WHAT IS EXPECTED: Without altering anything, repeat each of the records.
-- Opening Marker --
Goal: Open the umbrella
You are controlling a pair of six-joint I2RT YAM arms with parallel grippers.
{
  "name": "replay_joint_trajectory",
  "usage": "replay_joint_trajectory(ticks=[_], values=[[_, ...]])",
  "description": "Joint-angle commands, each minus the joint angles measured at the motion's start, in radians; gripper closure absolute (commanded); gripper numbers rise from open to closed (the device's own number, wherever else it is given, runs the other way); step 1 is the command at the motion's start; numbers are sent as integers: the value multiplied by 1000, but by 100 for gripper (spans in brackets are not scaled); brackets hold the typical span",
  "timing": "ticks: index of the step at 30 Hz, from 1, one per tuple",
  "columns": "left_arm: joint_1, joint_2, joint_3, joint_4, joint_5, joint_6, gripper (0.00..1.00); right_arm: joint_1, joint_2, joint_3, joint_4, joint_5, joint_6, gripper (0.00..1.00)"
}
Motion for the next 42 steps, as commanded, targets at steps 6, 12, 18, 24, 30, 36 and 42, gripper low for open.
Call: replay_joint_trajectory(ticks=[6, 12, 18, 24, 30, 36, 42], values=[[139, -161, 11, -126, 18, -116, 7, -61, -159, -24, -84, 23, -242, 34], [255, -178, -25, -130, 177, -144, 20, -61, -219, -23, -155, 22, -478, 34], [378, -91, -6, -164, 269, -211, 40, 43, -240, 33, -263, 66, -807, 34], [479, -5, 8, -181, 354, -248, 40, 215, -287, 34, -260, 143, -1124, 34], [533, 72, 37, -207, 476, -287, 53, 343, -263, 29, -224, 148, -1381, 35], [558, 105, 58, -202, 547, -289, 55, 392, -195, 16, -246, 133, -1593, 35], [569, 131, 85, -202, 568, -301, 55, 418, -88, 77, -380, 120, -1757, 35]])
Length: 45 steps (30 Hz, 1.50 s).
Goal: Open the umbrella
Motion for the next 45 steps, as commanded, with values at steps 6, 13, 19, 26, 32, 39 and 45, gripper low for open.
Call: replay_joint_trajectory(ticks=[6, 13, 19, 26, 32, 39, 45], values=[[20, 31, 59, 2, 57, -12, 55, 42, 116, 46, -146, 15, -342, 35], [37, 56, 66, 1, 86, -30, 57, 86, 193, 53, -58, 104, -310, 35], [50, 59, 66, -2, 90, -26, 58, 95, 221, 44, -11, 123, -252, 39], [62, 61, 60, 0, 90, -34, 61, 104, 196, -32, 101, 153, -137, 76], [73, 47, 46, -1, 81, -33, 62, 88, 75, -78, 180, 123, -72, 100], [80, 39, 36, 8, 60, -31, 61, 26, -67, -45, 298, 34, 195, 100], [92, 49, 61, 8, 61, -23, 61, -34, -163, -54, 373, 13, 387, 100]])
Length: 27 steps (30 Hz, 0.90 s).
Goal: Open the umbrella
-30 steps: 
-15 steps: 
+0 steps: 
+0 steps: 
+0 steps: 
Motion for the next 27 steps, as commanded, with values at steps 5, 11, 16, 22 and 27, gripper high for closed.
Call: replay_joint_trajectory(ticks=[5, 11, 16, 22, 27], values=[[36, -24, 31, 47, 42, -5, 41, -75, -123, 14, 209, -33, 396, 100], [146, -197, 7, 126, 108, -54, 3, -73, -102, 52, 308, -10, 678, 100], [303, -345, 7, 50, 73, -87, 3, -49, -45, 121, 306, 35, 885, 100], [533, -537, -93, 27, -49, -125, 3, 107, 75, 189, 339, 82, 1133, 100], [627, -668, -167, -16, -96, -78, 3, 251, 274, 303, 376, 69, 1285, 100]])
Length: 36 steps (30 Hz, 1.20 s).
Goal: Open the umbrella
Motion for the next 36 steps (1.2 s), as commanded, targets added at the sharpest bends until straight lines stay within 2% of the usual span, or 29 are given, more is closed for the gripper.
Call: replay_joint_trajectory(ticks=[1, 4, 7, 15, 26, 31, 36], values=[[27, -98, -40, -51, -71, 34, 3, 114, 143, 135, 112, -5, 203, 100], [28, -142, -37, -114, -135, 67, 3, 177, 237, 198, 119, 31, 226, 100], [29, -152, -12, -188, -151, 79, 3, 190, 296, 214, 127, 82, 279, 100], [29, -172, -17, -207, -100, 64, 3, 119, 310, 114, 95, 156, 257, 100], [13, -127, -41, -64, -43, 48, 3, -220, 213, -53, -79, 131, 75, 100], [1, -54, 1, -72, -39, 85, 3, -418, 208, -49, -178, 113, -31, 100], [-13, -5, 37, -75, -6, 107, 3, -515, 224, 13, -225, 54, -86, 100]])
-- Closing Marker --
OUTPUT BELOW:
Goal: Open the umbrella
You are controlling a pair of six-joint I2RT YAM arms with parallel grippers.
{
  "name": "replay_joint_trajectory",
  "usage": "replay_joint_trajectory(ticks=[_], values=[[_, ...]])",
  "description": "Joint-angle commands, each minus the joint angles measured at the motion's start, in radians; gripper closure absolute (commanded); gripper numbers rise from open to closed (the device's own number, wherever else it is given, runs the other way); step 1 is the command at the motion's start; numbers are sent as integers: the value multiplied by 1000, but by 100 for gripper (spans in brackets are not scaled); brackets hold the typical span",
  "timing": "ticks: index of the step at 30 Hz, from 1, one per tuple",
  "columns": "left_arm: joint_1, joint_2, joint_3, joint_4, joint_5, joint_6, gripper (0.00..1.00); right_arm: joint_1, joint_2, joint_3, joint_4, joint_5, joint_6, gripper (0.00..1.00)"
}
Motion for the next 42 steps, as commanded, targets at steps 6, 12, 18, 24, 30, 36 and 42, gripper low for open.
Call: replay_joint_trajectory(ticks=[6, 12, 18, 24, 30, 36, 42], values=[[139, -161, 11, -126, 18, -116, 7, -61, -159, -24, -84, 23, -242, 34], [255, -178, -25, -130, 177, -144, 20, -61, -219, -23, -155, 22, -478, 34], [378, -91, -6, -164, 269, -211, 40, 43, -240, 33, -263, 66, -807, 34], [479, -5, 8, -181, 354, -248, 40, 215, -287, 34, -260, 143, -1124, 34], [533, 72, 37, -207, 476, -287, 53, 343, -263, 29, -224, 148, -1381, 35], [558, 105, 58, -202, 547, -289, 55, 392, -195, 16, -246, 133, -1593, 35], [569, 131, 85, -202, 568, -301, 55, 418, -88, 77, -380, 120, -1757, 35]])
Length: 45 steps (30 Hz, 1.50 s).
Goal: Open the umbrella
Motion for the next 45 steps, as commanded, with values at steps 6, 13, 19, 26, 32, 39 and 45, gripper low for open.
Call: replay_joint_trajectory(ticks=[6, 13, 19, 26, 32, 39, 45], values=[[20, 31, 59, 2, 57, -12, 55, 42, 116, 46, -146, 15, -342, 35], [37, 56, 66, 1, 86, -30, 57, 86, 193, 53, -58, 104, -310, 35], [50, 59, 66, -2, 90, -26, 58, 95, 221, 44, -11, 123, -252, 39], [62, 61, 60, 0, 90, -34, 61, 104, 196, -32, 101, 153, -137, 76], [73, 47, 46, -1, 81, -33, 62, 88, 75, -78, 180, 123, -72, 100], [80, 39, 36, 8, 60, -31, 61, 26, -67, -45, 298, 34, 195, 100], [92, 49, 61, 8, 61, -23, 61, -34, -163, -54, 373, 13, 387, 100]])
Length: 27 steps (30 Hz, 0.90 s).
Goal: Open the umbrella
-30 steps: 
-15 steps: 
+0 steps: 
+0 steps: 
+0 steps: 
Motion for the next 27 steps, as commanded, with values at steps 5, 11, 16, 22 and 27, gripper high for closed.
Call: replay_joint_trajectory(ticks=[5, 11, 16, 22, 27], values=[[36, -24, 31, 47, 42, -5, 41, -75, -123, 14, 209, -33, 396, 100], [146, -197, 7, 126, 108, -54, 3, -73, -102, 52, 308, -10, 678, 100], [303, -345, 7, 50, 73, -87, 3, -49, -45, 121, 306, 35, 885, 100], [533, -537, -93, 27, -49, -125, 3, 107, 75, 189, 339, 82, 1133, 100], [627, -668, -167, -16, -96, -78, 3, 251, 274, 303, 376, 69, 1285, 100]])
Length: 36 steps (30 Hz, 1.20 s).
Goal: Open the umbrella
Motion for the next 36 steps (1.2 s), as commanded, targets added at the sharpest bends until straight lines stay within 2% of the usual span, or 29 are given, more is closed for the gripper.
Call: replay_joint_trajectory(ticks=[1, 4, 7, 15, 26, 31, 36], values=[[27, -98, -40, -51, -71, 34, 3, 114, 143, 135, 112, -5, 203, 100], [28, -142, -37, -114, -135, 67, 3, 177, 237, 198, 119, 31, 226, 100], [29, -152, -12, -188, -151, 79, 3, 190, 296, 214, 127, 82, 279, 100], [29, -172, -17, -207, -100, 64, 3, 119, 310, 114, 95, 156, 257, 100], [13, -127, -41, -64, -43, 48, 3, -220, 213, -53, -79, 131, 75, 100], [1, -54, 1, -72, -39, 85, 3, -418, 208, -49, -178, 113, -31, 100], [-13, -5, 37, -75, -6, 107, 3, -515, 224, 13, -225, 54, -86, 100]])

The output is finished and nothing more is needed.